With this question we run into the problem of determining exactly what
the notation is supposed to mean and which family of trees from among
the many possibilities is being referenced. Note that the quoted
series with leaves not marked includes a tree of size zero, which does
not match the quoted expansion. If we do use the quoted expansion as
the problem definition it appears the species here is
$$\mathcal{T} = \mathcal{Z}\mathcal{Y}
+ \mathcal{Z}\mathcal{T}
+ \mathcal{Z}\mathcal{T}
+ \mathcal{Z}\mathcal{T}^2.$$
We chose this interpretation because the OP says that there are four
trees on three nodes with one leaf, which upon making a diagram
reveals itself to be four paths ending in a node marked with a
leaf. For this to happen we must permit internal nodes that have one
rather than two children, so these trees are not full. This is what
the species equation does: we have the base case of a leaf node, an
internal node with a left child, an internal node with a right child
or an internal node having two children.
This yields the following equation for the bivariate generating
function:
$$T(z,y) = yz + 2zT(z,y) + zT(z,y)^2.$$
Now clearly Lagrange or similar is the preferred way to treat this,
but according to OP it may not be used.

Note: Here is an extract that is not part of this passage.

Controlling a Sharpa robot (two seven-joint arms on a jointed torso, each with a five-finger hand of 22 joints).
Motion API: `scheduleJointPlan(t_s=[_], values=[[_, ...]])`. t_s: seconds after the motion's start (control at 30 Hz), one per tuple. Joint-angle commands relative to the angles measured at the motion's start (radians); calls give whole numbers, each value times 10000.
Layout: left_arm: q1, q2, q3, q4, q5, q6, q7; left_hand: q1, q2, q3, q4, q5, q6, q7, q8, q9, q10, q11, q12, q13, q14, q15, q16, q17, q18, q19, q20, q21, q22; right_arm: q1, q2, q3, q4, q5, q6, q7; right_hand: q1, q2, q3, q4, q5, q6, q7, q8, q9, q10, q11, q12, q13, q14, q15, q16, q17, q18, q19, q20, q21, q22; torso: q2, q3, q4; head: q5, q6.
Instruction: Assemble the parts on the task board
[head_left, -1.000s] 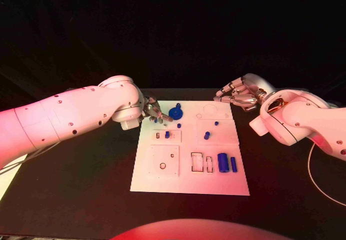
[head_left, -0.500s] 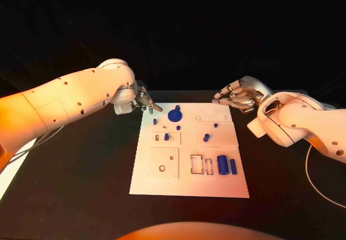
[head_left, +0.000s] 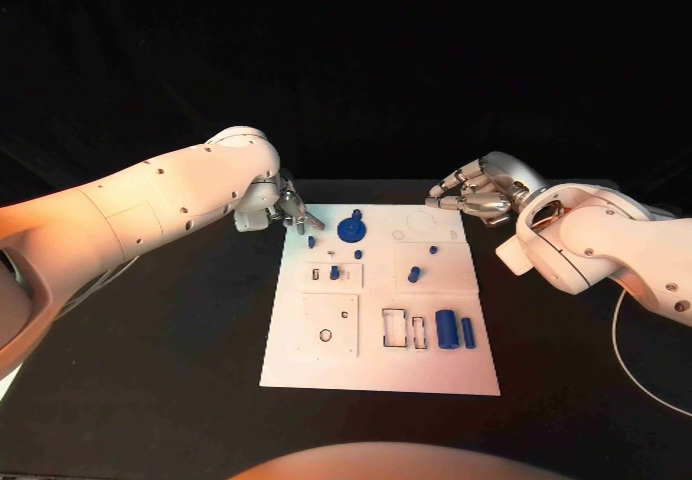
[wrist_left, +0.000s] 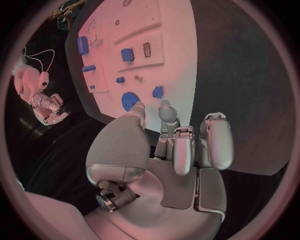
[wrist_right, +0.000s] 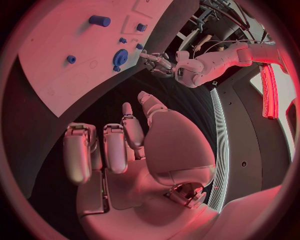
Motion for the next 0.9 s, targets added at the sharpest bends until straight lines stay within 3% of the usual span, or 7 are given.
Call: scheduleJointPlan(t_s=[0.03, 0.9], values=[[-14, 75, -1, -69, -103, 218, 277, -11, 93, -86, -22, -67, 121, -14, -5, -23, 95, 13, 68, 28, 1053, 3, 30, 2630, 68, 116, -13, 62, 1010, -12, 20, 1, -6, -42, 124, 77, 55, 14, -11, 11, 35, -55, 15, 26, 9, -53, -9, -44, 9, 540, 89, -41, 13, 142, -20, 28, -37, 295, -10, 17, 4, 4, -26], [-83, 258, -55, -249, -222, 964, 85, 566, 307, -259, -134, -64, 411, -129, 111, -105, 271, -90, 241, 124, 1053, -84, 30, 2630, 27, 212, -94, 207, 1161, -14, 46, 1, -18, -45, 153, 74, 82, 33, -9, 12, 96, -58, 14, 37, 21, -41, -10, -26, 26, 543, 88, -40, 21, 142, -18, 27, -38, 298, -11, 13, 7, -5, -90]])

Solving this equation and
choosing the branch that yields Catalan numbers we obtain
$$T(z, y) = \frac{1-2z-\sqrt{1-4z(1-z+yz)}}{2z}.$$
Extracting coefficients we have with $n\ge 1$ (no empty trees in this
species):
$$[z^n] T(z, y) = [z^n] \frac{1-2z-\sqrt{1-4z(1-z+yz)}}{2z}
\\ = [z^{n+1}] \frac{1-2z-\sqrt{1-4z(1-z+yz)}}{2}
\\ = - [z^{n+1}] \frac{1}{2} \sqrt{1-4z(1-z+yz)}.$$
Observe that
$$\sqrt{1-4w} = 1 + \sum_{q\ge 1} {1/2\choose q} 4^q (-1)^q w^q$$
and
$$2^{2q} (-1)^q {1/2\choose q}
= \frac{2^{2q}}{q!} (-1)^q \prod_{p=0}^{q-1} (1/2-p)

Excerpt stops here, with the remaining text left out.